__TASK TO CARRY OUT__. Count how many lines in this material contain "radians". The answer is that number alone.

Start of Block

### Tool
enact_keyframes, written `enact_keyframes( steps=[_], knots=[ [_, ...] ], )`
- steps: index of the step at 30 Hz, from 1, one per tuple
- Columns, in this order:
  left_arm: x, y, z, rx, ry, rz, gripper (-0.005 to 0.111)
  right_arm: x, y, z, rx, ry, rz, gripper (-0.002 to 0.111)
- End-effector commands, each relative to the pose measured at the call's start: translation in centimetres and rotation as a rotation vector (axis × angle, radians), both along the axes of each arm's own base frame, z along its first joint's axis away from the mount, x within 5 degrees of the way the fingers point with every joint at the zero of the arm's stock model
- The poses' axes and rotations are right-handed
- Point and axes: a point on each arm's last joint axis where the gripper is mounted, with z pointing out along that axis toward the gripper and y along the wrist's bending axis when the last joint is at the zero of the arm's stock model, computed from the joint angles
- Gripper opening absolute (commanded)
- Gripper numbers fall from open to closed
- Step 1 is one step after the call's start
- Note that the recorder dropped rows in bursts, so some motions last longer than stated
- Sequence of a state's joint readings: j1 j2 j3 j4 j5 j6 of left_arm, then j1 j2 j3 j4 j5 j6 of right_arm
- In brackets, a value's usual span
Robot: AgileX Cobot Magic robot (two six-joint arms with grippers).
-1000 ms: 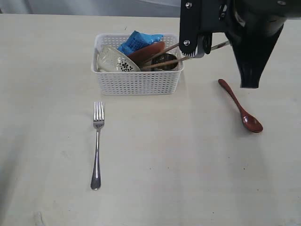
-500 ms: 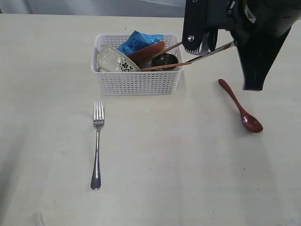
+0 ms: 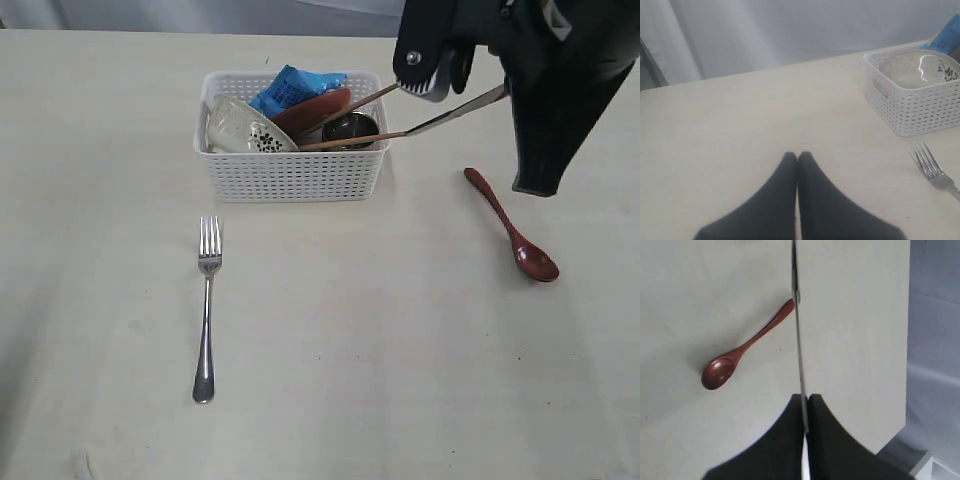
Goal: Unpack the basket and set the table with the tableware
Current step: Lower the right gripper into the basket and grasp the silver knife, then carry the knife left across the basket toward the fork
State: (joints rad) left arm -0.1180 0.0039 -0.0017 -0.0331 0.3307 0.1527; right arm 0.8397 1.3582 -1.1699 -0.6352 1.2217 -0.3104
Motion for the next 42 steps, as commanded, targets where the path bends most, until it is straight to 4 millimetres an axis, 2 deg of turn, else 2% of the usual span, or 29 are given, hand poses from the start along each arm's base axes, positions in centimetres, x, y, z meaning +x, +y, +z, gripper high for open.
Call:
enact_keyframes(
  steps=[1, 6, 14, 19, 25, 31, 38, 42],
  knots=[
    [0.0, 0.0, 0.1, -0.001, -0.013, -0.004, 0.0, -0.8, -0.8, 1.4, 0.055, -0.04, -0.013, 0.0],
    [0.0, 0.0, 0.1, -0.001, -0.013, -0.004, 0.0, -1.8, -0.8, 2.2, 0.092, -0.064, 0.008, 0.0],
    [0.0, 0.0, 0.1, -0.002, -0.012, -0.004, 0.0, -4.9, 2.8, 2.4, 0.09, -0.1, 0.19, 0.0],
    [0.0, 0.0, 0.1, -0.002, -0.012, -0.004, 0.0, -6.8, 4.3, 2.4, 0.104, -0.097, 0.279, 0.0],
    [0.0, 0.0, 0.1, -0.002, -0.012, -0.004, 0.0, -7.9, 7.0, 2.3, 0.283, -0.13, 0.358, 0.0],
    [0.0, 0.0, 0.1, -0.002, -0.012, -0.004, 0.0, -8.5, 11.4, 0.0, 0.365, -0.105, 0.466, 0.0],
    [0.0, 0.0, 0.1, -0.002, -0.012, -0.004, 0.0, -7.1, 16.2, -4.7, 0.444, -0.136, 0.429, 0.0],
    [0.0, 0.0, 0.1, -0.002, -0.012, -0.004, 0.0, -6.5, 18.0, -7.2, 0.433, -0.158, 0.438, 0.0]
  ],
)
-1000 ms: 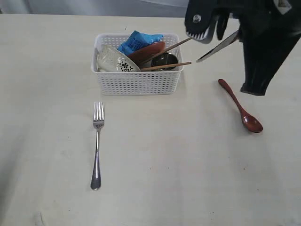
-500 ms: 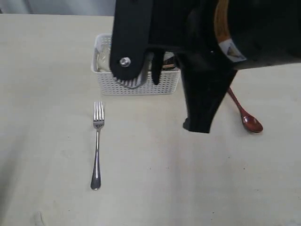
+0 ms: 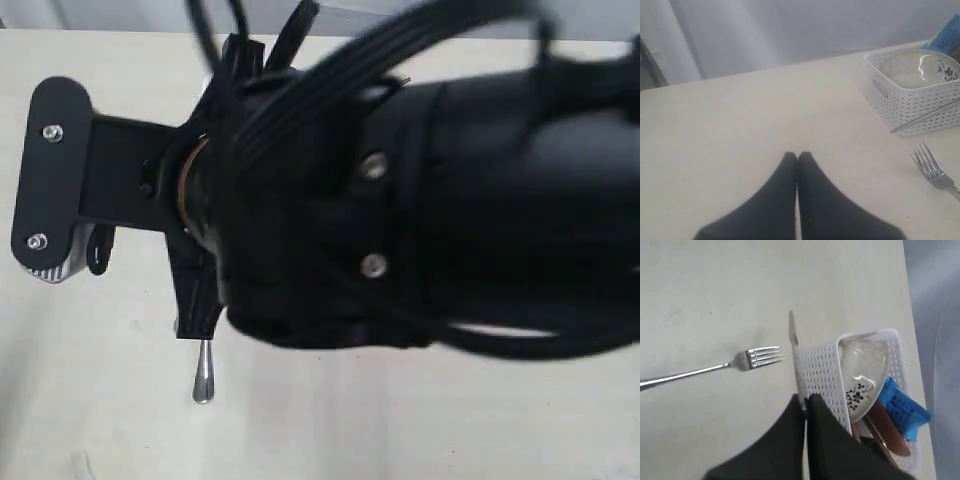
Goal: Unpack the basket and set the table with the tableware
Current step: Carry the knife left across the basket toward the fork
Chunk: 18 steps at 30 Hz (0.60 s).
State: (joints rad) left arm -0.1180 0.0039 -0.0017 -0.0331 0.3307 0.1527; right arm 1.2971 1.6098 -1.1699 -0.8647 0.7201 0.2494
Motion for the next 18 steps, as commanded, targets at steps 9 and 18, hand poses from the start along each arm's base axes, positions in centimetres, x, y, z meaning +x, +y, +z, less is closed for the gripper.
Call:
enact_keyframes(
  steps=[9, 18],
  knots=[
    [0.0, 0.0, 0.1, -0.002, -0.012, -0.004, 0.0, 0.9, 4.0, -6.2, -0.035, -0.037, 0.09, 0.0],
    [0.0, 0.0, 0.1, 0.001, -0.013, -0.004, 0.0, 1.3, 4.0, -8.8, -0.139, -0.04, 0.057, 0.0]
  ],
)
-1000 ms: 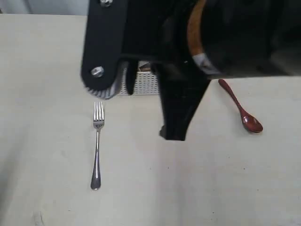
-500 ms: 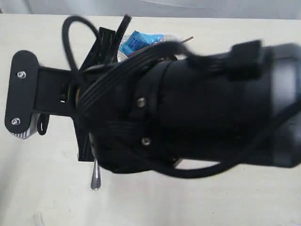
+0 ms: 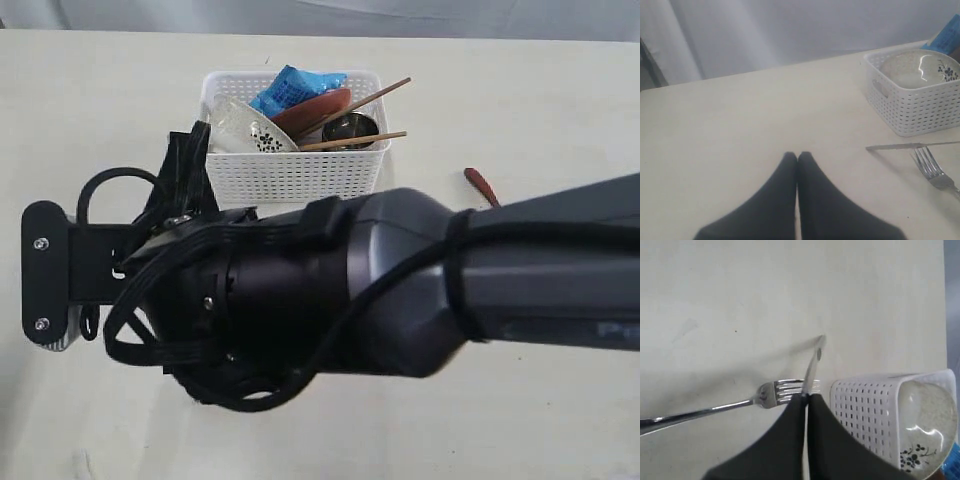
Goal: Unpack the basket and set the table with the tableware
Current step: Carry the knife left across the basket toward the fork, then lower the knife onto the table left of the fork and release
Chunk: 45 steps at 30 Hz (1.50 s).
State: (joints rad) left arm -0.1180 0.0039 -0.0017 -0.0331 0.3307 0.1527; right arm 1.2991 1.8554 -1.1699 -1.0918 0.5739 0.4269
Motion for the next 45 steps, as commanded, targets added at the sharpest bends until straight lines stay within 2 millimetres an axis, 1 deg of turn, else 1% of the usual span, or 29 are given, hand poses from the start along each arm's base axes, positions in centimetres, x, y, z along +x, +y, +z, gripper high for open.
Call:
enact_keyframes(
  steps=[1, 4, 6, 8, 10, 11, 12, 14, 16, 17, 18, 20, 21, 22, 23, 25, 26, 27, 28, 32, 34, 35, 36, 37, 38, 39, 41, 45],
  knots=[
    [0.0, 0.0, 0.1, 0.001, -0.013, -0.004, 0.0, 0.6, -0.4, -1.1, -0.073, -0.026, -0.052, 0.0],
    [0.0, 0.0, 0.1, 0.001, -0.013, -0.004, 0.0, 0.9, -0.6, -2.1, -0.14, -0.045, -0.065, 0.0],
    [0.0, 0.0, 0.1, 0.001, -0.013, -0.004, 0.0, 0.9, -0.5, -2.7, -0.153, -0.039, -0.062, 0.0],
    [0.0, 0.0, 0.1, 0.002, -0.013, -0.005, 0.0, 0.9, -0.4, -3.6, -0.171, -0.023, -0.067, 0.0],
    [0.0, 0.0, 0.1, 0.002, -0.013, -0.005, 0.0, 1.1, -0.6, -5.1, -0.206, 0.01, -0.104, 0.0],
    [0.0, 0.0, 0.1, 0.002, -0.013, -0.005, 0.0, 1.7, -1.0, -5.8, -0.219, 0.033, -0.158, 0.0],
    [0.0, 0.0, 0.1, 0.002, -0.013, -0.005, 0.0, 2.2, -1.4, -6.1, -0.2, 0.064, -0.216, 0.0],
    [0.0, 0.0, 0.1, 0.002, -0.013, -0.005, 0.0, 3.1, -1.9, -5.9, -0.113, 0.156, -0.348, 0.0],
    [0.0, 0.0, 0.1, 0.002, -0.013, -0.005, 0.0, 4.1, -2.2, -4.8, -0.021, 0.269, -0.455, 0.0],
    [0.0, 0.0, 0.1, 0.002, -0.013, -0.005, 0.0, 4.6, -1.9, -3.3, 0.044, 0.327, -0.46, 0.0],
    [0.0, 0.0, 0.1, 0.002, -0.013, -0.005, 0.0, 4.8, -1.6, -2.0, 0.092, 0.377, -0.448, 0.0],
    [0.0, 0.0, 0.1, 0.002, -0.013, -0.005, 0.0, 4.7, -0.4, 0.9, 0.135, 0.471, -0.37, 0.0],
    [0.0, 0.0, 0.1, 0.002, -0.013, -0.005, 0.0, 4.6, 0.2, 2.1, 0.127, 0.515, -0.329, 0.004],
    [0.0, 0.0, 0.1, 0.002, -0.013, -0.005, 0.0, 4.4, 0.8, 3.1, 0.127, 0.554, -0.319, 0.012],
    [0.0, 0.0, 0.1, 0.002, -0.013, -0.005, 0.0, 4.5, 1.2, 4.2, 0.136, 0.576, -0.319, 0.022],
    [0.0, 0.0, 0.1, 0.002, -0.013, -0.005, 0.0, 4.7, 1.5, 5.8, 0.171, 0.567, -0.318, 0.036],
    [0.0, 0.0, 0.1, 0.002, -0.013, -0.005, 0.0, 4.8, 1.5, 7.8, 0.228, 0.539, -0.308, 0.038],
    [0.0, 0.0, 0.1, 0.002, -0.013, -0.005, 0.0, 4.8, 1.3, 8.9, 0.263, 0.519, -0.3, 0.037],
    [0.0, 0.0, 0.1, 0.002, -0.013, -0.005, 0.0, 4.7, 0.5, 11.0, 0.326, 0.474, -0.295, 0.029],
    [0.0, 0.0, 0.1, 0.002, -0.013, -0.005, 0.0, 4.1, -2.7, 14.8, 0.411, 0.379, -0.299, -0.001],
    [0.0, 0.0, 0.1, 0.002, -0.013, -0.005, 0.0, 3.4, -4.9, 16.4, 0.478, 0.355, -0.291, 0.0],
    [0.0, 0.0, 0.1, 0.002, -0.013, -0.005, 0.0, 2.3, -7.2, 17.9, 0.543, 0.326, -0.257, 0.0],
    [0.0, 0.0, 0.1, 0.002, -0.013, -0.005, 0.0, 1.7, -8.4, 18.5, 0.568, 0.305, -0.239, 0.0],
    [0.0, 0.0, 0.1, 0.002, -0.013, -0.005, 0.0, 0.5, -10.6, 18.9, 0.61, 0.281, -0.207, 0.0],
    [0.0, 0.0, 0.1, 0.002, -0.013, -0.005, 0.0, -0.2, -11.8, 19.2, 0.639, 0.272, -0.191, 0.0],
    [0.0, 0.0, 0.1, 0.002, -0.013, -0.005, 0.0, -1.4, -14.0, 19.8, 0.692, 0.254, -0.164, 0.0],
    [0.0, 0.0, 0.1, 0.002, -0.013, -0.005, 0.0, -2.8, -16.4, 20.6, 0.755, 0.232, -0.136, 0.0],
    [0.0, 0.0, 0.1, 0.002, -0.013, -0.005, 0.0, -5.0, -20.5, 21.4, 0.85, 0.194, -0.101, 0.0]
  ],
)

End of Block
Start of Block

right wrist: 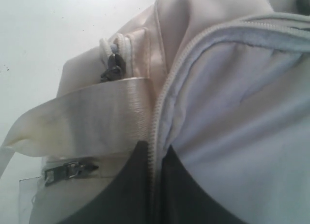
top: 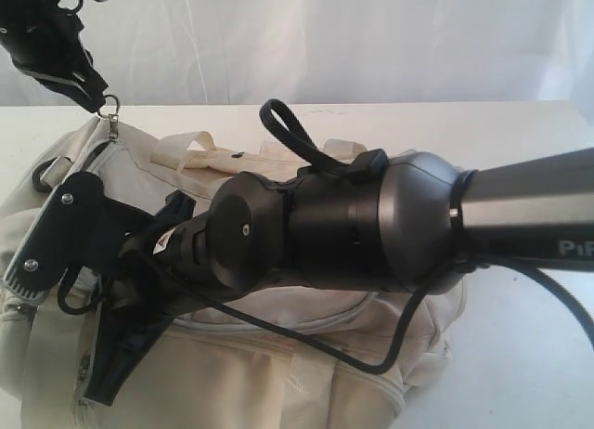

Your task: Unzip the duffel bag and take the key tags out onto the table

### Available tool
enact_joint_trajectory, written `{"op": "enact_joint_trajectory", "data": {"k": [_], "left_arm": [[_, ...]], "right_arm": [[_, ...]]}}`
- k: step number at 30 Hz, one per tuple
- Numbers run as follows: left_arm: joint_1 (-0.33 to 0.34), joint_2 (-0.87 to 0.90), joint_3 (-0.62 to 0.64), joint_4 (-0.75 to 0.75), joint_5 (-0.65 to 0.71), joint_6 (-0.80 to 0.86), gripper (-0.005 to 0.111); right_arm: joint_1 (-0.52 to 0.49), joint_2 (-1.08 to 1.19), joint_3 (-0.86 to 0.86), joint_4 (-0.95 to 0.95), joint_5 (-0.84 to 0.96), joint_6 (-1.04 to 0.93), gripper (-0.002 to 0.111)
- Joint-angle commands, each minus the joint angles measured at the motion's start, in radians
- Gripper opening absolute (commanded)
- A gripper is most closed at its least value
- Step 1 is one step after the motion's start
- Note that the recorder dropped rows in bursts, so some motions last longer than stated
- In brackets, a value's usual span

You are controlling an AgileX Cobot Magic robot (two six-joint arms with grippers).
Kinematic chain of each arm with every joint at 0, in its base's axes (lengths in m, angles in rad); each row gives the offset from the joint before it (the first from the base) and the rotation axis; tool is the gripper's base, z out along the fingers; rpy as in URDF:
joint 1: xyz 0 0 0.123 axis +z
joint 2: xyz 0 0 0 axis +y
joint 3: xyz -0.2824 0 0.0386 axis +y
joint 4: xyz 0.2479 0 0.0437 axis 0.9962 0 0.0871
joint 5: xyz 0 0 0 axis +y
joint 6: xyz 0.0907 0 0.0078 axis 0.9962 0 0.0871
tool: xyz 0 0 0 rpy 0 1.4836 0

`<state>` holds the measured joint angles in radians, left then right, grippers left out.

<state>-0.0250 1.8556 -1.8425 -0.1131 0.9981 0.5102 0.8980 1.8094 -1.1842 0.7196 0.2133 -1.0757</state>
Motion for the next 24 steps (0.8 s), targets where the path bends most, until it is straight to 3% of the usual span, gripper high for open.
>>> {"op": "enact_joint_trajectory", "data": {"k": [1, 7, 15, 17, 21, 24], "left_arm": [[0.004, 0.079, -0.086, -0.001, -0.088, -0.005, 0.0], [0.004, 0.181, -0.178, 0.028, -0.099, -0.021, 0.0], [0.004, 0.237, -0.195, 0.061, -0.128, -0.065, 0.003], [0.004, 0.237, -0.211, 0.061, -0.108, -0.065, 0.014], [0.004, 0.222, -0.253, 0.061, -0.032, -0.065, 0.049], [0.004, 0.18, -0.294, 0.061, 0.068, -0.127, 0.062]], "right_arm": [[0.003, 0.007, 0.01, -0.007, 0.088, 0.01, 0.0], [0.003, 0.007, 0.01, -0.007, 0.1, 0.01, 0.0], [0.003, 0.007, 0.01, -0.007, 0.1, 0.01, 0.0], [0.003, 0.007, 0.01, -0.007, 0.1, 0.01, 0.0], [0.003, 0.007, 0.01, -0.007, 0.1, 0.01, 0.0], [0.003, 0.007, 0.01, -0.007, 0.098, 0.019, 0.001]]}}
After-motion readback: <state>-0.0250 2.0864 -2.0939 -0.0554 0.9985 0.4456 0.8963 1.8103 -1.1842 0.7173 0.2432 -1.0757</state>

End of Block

__WRITTEN ANSWER__. 3